What is needed: Please find all lines containing "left" in the listing below and copy them.
Segment Start: Collected material
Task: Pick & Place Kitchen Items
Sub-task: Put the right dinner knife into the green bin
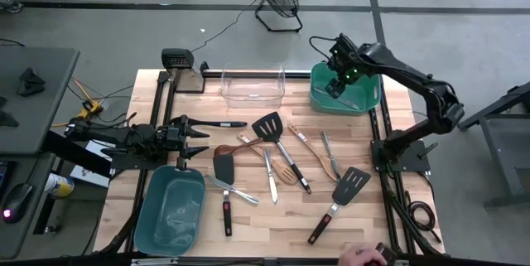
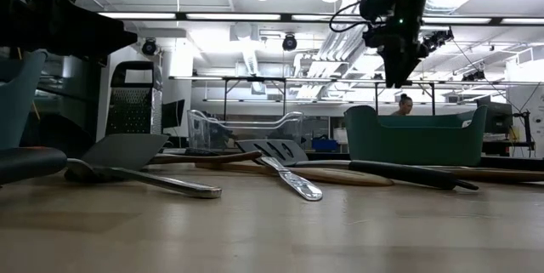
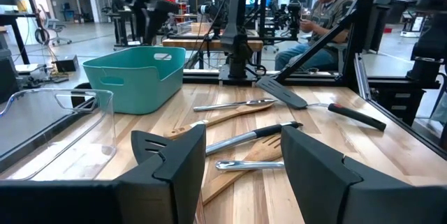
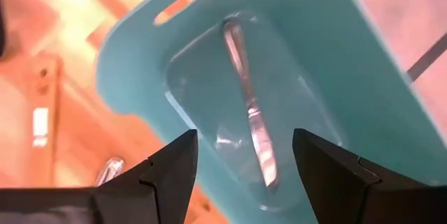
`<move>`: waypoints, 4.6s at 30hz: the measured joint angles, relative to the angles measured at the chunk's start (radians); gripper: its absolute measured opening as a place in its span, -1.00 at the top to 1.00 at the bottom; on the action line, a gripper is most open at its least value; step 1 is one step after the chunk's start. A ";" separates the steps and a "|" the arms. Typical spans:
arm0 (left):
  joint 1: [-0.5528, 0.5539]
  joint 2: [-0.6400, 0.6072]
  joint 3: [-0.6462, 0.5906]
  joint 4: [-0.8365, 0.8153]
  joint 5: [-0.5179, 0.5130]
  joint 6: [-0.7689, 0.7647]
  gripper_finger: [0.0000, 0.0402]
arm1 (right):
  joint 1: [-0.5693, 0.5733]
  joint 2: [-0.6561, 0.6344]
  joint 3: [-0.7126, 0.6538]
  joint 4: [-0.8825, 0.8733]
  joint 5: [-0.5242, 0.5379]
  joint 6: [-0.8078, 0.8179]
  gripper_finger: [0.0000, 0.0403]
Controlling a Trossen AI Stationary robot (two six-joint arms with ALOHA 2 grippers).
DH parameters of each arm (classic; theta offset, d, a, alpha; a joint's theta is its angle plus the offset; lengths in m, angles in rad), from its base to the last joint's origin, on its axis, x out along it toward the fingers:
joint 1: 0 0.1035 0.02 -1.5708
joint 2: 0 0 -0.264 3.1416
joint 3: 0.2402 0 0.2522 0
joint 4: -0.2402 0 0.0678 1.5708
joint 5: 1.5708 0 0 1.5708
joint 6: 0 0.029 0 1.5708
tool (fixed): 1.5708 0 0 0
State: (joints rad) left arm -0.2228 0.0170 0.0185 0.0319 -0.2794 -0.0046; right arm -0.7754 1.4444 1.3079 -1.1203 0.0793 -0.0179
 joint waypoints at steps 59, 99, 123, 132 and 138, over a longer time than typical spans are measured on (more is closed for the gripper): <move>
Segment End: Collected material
Task output:
arm0 (left):
State: (joints rad) left arm -0.2228 0.0170 0.0185 0.0319 -0.2794 -0.0046; right arm -0.7754 1.4444 1.3079 -1.1203 0.0793 -0.0179

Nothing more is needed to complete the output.